Fair Phyllis (also Fair Phyllis I saw, Fair Phyllis I saw sitting all alone) is an English madrigal by John Farmer. The music is polyphonic and was published in 1599. The madrigal contains four voices and uses occasional imitation. It also alternates between triple and duple beat subdivisions of the beat in different parts of the work.

This is an English madrigal. Farmer uses clever word painting. For example, in the opening line "Fair Phyllis I saw sitting all alone", Farmer had only the soprano sing since she was all alone. In the next line "Feeding her flock near to the mountain side", all the voices sang since it was her flock. Additionally, the second phase, which begins with "Up and down he wandered" and ends with "then they fell a-kissing" repeats, causing the elision "kissing up and down."

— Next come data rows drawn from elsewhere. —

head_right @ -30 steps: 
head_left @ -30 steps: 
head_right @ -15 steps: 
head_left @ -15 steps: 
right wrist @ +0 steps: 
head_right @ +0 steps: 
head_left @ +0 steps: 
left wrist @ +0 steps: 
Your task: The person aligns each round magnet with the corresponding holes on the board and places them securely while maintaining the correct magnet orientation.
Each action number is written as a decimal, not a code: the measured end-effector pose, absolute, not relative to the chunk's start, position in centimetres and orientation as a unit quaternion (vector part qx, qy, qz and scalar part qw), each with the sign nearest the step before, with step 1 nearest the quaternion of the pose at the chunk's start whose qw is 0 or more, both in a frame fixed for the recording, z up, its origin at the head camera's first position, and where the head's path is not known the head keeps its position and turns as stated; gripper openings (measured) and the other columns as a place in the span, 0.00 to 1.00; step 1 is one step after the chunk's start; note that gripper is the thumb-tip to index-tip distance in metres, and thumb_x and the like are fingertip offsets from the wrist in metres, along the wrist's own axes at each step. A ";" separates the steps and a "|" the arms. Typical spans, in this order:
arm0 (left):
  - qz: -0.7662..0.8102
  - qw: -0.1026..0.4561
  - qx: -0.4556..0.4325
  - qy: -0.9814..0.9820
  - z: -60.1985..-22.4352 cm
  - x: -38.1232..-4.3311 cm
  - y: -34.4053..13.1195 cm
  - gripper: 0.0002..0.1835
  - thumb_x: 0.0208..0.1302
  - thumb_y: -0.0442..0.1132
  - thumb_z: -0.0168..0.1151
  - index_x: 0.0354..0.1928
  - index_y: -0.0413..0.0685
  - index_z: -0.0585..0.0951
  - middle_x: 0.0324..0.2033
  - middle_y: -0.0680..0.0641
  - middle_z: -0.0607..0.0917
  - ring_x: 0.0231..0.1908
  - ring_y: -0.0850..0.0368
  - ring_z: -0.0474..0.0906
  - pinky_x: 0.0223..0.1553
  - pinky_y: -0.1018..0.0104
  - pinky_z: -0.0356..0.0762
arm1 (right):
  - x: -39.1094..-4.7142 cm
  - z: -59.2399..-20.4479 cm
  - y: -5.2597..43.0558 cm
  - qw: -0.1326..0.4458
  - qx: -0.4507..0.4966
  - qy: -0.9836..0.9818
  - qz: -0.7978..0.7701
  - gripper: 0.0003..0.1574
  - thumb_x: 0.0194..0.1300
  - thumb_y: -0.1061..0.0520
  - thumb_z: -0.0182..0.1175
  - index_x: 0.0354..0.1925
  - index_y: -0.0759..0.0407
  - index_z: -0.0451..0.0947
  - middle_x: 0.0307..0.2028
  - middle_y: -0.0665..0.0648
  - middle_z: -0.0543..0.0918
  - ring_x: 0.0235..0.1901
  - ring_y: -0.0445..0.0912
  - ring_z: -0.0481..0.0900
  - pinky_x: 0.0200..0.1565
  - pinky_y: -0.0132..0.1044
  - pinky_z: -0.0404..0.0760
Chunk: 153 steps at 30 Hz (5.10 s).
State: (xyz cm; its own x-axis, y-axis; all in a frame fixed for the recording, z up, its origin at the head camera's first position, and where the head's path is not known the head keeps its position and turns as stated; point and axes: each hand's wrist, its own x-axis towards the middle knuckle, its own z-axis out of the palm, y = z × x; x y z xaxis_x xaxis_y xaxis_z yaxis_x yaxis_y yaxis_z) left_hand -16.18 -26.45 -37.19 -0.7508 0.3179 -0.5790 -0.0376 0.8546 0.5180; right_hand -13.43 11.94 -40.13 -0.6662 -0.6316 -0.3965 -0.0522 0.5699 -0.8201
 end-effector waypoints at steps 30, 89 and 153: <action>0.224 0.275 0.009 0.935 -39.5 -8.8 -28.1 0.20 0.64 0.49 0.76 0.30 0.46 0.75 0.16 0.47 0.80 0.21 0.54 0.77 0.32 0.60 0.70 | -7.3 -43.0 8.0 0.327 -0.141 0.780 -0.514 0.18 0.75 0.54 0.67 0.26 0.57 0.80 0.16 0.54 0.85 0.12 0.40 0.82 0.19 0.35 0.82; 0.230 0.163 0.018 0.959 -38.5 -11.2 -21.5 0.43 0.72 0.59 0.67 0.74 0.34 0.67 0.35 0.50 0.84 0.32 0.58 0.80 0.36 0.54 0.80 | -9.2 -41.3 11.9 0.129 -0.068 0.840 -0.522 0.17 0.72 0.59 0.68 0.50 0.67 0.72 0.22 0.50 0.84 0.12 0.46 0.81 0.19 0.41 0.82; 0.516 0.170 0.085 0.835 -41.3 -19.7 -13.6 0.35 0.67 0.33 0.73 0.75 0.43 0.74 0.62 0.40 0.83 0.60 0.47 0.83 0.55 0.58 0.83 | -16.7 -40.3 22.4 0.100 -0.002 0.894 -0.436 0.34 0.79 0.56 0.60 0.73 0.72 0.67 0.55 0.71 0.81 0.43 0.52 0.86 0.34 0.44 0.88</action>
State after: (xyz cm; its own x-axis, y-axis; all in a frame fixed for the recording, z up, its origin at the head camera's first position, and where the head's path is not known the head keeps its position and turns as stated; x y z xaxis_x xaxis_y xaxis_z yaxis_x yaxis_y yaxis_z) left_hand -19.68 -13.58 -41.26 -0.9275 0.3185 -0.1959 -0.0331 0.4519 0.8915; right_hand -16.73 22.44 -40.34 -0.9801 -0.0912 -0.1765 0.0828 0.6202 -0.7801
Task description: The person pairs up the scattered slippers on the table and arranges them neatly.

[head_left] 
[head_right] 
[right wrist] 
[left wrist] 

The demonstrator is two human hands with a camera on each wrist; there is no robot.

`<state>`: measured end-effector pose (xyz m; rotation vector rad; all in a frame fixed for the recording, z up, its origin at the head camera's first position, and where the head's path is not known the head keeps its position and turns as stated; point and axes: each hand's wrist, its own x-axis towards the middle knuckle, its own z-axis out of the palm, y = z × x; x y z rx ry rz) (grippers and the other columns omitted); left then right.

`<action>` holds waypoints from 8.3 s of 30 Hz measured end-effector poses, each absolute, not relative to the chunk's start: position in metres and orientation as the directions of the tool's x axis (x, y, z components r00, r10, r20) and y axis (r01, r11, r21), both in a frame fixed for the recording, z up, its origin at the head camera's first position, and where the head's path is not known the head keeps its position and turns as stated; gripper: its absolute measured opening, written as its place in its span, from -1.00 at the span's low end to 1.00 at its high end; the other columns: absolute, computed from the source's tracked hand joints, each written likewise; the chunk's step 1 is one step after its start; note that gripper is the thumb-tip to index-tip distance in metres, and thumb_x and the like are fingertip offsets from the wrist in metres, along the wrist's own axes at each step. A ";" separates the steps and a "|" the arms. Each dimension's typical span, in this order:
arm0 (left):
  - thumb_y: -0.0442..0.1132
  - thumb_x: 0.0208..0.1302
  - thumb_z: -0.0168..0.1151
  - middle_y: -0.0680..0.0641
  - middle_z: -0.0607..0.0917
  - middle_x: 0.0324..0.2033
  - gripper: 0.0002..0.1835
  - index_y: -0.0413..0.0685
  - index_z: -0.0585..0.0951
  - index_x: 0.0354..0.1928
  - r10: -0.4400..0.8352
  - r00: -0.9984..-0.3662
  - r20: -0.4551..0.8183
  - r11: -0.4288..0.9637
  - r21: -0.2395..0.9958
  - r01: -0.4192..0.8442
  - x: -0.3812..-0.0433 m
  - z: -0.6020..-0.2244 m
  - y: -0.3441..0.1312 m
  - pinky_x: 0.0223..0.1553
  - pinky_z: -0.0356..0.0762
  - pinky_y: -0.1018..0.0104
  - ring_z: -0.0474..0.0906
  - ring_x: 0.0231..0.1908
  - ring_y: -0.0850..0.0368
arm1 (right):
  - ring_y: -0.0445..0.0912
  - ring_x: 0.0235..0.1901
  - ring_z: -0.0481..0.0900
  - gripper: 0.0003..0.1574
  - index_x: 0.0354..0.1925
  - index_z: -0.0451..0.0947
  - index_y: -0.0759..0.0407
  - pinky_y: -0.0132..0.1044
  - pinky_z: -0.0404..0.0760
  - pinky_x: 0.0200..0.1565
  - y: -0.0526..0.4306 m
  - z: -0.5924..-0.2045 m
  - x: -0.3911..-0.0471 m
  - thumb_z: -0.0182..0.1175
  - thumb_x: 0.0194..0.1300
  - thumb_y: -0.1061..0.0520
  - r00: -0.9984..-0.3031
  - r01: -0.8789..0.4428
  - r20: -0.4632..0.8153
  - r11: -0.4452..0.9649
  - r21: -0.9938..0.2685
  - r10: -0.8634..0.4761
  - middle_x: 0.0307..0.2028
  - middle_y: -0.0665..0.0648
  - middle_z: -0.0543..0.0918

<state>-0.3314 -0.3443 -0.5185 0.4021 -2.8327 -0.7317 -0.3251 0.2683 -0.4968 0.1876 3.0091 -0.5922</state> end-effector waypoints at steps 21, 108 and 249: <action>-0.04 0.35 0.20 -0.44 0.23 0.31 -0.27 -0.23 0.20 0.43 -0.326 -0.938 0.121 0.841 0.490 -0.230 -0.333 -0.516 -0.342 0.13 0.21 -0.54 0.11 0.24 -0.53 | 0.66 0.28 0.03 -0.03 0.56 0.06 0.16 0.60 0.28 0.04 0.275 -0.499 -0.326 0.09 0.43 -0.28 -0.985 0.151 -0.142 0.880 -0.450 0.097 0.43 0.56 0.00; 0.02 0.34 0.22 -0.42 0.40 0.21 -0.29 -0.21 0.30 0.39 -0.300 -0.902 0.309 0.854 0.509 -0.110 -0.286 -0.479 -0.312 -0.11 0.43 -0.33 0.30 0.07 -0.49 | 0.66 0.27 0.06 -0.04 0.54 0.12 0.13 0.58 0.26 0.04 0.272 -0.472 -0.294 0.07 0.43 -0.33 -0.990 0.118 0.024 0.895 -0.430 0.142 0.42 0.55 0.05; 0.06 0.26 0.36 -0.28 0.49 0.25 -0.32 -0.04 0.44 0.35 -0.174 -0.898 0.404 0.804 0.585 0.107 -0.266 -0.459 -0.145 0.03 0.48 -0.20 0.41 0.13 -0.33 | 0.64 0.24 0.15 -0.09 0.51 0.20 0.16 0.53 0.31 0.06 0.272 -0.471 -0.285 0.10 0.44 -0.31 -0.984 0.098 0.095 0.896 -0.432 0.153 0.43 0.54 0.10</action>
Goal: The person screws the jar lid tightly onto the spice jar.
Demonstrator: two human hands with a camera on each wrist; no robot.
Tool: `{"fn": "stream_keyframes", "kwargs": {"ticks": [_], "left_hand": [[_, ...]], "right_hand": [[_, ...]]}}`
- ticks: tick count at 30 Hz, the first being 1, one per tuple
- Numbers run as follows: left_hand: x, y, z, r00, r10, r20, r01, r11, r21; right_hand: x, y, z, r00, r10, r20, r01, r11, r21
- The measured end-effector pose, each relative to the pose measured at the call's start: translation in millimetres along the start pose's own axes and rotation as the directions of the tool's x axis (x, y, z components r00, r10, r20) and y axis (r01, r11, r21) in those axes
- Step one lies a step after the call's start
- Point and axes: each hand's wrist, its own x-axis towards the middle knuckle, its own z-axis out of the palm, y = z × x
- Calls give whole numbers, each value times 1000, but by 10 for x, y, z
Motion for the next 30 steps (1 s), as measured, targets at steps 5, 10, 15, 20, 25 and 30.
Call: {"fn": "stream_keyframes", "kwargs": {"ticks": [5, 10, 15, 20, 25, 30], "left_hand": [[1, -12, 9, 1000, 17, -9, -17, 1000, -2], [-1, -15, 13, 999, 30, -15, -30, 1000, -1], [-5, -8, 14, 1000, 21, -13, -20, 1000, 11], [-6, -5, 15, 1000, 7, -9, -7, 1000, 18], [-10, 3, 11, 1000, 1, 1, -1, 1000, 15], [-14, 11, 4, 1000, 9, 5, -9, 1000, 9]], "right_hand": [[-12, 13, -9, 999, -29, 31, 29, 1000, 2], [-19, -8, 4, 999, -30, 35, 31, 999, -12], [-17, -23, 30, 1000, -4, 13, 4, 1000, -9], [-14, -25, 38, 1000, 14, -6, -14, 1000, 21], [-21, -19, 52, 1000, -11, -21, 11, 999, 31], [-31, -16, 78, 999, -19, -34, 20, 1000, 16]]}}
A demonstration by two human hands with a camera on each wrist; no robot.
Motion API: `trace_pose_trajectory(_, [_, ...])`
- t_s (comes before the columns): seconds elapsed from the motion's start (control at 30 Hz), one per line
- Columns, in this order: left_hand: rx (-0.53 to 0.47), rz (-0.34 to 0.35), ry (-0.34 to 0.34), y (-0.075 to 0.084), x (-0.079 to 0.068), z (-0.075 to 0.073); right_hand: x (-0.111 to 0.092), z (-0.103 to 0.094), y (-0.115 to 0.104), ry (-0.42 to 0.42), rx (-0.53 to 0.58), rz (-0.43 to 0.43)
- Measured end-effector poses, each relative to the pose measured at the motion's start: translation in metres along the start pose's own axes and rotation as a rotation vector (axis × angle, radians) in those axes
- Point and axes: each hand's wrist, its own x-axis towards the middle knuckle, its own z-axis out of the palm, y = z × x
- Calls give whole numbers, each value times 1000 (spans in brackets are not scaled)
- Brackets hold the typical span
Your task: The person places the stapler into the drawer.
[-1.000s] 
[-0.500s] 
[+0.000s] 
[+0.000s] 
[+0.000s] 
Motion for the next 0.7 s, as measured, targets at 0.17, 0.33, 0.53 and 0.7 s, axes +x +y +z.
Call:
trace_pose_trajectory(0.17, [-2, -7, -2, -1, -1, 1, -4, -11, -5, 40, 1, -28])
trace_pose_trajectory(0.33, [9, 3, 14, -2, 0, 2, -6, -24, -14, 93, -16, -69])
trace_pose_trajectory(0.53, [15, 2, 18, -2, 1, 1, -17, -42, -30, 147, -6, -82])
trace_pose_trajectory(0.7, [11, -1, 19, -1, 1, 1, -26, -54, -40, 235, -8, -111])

The madrigal featured in the episode Death in Chorus of the British detective drama Midsomer Murders.

Story
The song describes a person who saw a young shepherdess sitting alone feeding her sheep near a mountain.  The other shepherds did not know where she was at the time. Her lover, Amyntas, goes looking for her and wanders through the hills. Eventually, he finds her, and when he does, they fall down and start kissing. The lyrics have a humorous ribald twist with the words "up and down he wandered". The first time it refers to the hide-and-seek game. The second time it refers to the kissing. "oh then they fell a kissing, up and down he wandered".

Lyrics
Fair Phyllis I saw sitting all alone
Feeding her flock near to the mountainside.
The shepherds knew not,
They knew not whither she was gone,
But after her lover, Amyntas hied,
Up and down he wandered
whilst she was missing;
When he found her,
O then they fell a-kissing.

note: 'hied' is a form of the archaic verb 'hie' which means 'to hasten or hurry';
see The Oxford Book of English Madrigals for text and full score.